Santa Casa de São Paulo - ISCMSP/FCMSCSP (SP) — Prova 2016
Foi conduzido um estudo sobre a taxa de fecundidade de mães de 15 a 19 anos de idade e a proporção de analfabetismo funcional (escolaridade inferior a quatro anos) nas 11 microrregiões de saúde do estado de Mato Grosso do Sul, no ano de 2008. A taxa de fecundidade de mães de 15 a 19 anos de idade de cada microrregião foi calculada a partir da divisão do número de filhos nascidos vivos de mulheres de 15 a 19 anos pelo total de mulheres do mesmo grupo etário, multiplicado por 1000. A proporção (%) de analfabetismo foi calculada como a divisão entre o número de mães de 15 a 19 anos com escolaridade menor que quatro anos em relação ao total de mães dessa faixa etária.

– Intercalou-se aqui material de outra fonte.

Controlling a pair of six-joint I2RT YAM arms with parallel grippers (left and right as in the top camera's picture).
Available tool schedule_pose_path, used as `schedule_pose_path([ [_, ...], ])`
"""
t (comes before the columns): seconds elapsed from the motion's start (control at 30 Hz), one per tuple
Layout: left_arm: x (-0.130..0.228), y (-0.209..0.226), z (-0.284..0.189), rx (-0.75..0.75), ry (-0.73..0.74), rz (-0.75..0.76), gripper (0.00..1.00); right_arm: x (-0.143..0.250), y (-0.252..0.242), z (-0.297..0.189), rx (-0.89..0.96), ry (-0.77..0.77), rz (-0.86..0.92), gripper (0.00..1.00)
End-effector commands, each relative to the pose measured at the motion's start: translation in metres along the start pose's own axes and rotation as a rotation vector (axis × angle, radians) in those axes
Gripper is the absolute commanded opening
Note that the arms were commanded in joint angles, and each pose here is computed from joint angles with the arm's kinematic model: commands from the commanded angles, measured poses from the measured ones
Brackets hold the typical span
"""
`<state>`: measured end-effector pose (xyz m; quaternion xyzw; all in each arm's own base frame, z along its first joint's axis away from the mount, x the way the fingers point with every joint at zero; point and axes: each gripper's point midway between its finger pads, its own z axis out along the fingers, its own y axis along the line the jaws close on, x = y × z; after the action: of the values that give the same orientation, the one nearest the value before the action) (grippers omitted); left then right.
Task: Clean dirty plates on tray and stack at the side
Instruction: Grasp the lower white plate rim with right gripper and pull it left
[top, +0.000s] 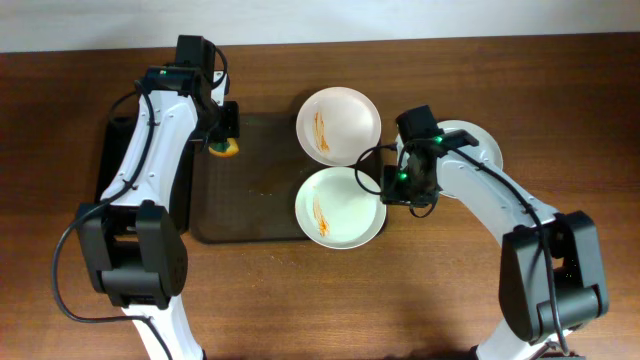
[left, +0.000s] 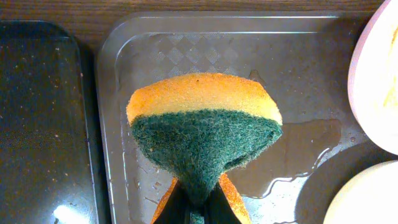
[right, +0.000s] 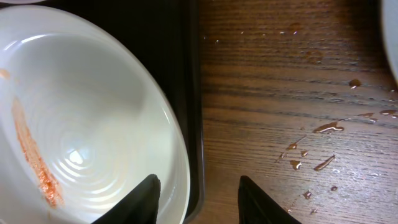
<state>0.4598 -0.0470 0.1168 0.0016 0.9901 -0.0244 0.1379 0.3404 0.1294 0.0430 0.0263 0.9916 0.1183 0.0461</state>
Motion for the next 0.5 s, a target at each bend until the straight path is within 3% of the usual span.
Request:
schedule_pose_path([
  [0.0, -0.003, 0.000, 0.001, 0.007, -0.005, 0.016, 0.00, 0.006, 0.002, 0.015, 0.036, 0.023, -0.009, 0.38],
  [0.2, -0.003, 0.000, 0.001, 0.007, -0.004, 0.016, 0.00, 0.012, 0.003, 0.024, 0.046, 0.051, 0.003, 0.28],
  [0.4, -0.003, 0.000, 0.001, 0.007, -0.004, 0.016, 0.01, 0.014, 0.003, 0.024, 0.044, 0.062, 0.005, 0.04],
  [0.47, -0.003, 0.000, 0.001, 0.007, -0.004, 0.016, 0.01, 0.020, 0.003, 0.024, 0.041, 0.087, 0.015, 0.04],
])
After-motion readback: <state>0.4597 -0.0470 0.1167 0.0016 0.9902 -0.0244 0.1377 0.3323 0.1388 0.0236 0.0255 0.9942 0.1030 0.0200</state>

A análise foi feita mediante cálculo do coeficiente de correlação de Pearson. As taxas específicas de fecundidade (15 a 19 anos) variaram de 73 a 116 por mil habitantes entre as microrregiões de saúde estudadas e observou-se correlação significativa entre taxas de fecundidade e o analfabetismo funcional (r=0,72; p=0,013). Os resultados do estudo permitem concluir que:
Correlação (r=0,72; p=0,013) ≠ Causalidade; estudos observacionais não provam causa-efeito.
Um coeficiente de correlação positivo e significativo (r=0,72; p=0,013) indica que as variáveis se movem na mesma direção. No entanto, correlação não implica causalidade, especialmente em estudos observacionais, onde fatores de confusão podem influenciar a associação, impedindo a inferência de causa e efeito.
A interpretação correta de estudos epidemiológicos é fundamental para a prática médica baseada em evidências. A correlação de Pearson é uma medida estatística que quantifica a força e a direção de uma associação linear entre duas variáveis quantitativas. Um valor de r próximo a +1 indica uma forte correlação positiva, enquanto um valor próximo a -1 indica uma forte correlação negativa. O valor p indica a probabilidade de observar uma correlação tão forte (ou mais forte) por acaso, se não houvesse correlação real na população. É crucial entender que 'correlação não implica causalidade'. Muitos fatores podem influenciar a associação observada entre duas variáveis, como variáveis de confusão, viés de seleção ou causalidade reversa. Por exemplo, em um estudo observacional que mostra correlação entre analfabetismo funcional e taxa de fecundidade adolescente, outros fatores socioeconômicos (renda familiar, acesso à educação sexual, etc.) podem ser os verdadeiros determinantes de ambos os desfechos. Para estabelecer causalidade, são necessários critérios mais rigorosos, como os de Bradford Hill, que incluem força da associação, consistência, especificidade, temporalidade, gradiente biológico, plausibilidade, coerência, evidência experimental e analogia. Estudos de coorte e ensaios clínicos randomizados são mais adequados para investigar relações causais do que estudos transversais ou ecológicos, que são mais propícios a identificar associações.
Correlação indica uma associação estatística entre duas variáveis, ou seja, elas tendem a variar juntas. Causalidade, por outro lado, significa que uma variável influencia diretamente a outra, sendo a causa de sua mudança.
Um coeficiente de correlação significativo apenas quantifica a força e a direção da associação. Não prova causalidade porque pode haver fatores de confusão não medidos, causalidade reversa, ou a associação pode ser puramente coincidência.
Estudos experimentais, como ensaios clínicos randomizados e controlados, são os que oferecem a maior capacidade de inferir causalidade, pois permitem controlar variáveis de confusão e manipular a exposição.